■ **REQUIREMENT**: Every line of the listing belongs in your answer exactly as written; the images do not.

■ **THE DATA**:

--------------------

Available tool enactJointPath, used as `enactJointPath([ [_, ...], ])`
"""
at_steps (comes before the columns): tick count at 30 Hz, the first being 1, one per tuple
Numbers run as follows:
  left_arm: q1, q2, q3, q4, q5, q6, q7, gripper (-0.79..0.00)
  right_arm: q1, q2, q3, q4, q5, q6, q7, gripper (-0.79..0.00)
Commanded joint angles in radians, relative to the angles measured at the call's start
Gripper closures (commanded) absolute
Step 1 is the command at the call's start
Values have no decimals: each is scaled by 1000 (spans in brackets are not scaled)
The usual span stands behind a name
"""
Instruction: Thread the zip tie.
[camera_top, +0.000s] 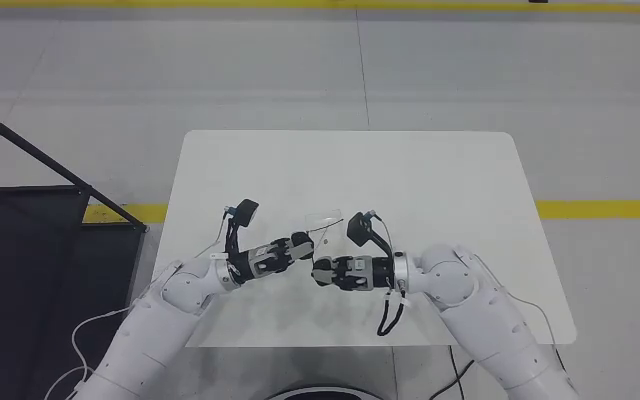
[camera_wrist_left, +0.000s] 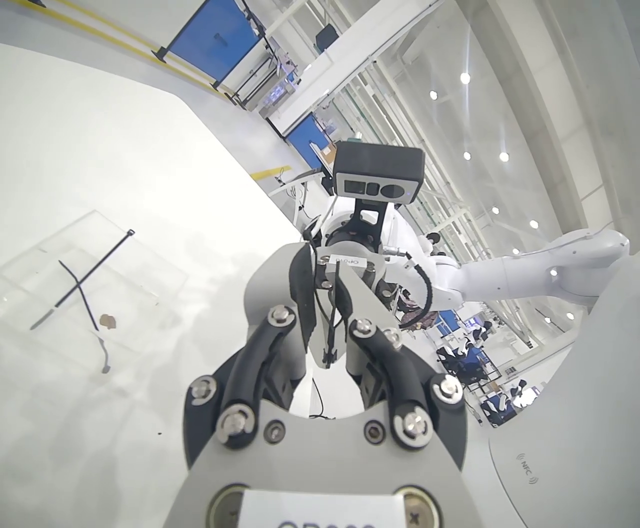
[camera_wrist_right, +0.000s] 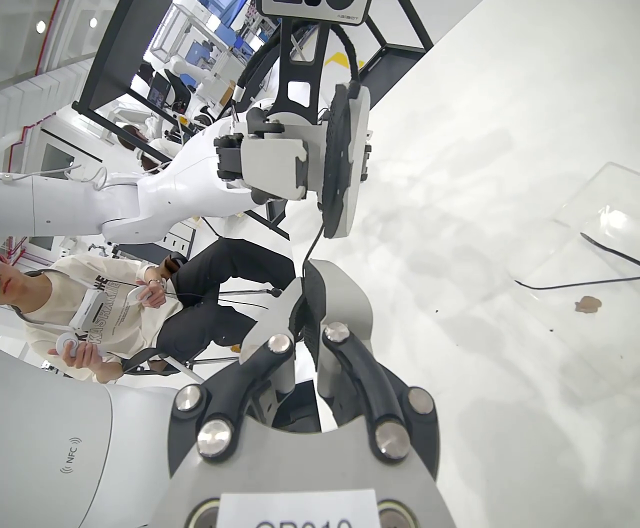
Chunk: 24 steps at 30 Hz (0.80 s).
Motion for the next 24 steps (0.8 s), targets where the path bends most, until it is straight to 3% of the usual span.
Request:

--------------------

■ **EXERCISE SOLUTION**:
Available tool enactJointPath, used as `enactJointPath([ [_, ...], ])`
"""
at_steps (comes before the columns): tick count at 30 Hz, the first being 1, one per tuple
Numbers run as follows:
  left_arm: q1, q2, q3, q4, q5, q6, q7, gripper (-0.79..0.00)
  right_arm: q1, q2, q3, q4, q5, q6, q7, gripper (-0.79..0.00)
Commanded joint angles in radians, relative to the angles measured at the call's start
Gripper closures (commanded) absolute
Step 1 is the command at the call's start
Values have no decimals: each is scaled by 1000 (spans in brackets are not scaled)
The usual span stands behind a name
"""
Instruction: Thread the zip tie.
[camera_top, +0.000s] 
[camera_wrist_left, +0.000s] 
[camera_wrist_right, +0.000s] 
Chunk: 24 steps at 30 Hz (0.80 s).
Motion for the next 24 steps (0.8 s), targets where the path bends most, until it is straight to 3% of the usual span.
Request:

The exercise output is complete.